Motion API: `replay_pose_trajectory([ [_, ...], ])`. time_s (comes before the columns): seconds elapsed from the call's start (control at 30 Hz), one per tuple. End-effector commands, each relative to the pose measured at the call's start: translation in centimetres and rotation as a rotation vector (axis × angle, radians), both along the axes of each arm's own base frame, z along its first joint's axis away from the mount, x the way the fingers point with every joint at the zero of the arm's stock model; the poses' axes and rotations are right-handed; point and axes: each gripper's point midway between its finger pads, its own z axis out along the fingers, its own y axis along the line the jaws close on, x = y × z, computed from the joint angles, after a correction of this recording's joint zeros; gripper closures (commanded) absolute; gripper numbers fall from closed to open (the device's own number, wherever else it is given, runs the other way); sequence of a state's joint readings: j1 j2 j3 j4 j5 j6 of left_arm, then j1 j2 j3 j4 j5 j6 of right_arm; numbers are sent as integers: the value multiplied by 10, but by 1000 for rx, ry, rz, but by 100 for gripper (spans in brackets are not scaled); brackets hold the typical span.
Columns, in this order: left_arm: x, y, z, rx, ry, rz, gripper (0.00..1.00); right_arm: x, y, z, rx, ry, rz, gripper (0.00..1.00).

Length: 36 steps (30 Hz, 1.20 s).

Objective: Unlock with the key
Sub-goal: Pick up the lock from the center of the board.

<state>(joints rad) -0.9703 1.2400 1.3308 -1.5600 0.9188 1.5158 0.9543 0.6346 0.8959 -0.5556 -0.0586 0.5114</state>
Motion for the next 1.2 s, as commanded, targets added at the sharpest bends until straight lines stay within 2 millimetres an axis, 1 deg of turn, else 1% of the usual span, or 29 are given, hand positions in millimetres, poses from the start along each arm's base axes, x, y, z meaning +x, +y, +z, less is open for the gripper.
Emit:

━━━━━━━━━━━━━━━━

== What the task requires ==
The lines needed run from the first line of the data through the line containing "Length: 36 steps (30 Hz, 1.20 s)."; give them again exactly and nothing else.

== Task answer ==
Motion API: `replay_pose_trajectory([ [_, ...], ])`. time_s (comes before the columns): seconds elapsed from the call's start (control at 30 Hz), one per tuple. End-effector commands, each relative to the pose measured at the call's start: translation in centimetres and rotation as a rotation vector (axis × angle, radians), both along the axes of each arm's own base frame, z along its first joint's axis away from the mount, x the way the fingers point with every joint at the zero of the arm's stock model; the poses' axes and rotations are right-handed; point and axes: each gripper's point midway between its finger pads, its own z axis out along the fingers, its own y axis along the line the jaws close on, x = y × z, computed from the joint angles, after a correction of this recording's joint zeros; gripper closures (commanded) absolute; gripper numbers fall from closed to open (the device's own number, wherever else it is given, runs the other way); sequence of a state's joint readings: j1 j2 j3 j4 j5 j6 of left_arm, then j1 j2 j3 j4 j5 j6 of right_arm; numbers are sent as integers: the value multiplied by 10, but by 1000 for rx, ry, rz, but by 100 for gripper (spans in brackets are not scaled); brackets hold the typical span.
Columns, in this order: left_arm: x, y, z, rx, ry, rz, gripper (0.00..1.00); right_arm: x, y, z, rx, ry, rz, gripper (0.00..1.00).

Length: 36 steps (30 Hz, 1.20 s).

The exercise is fully answered.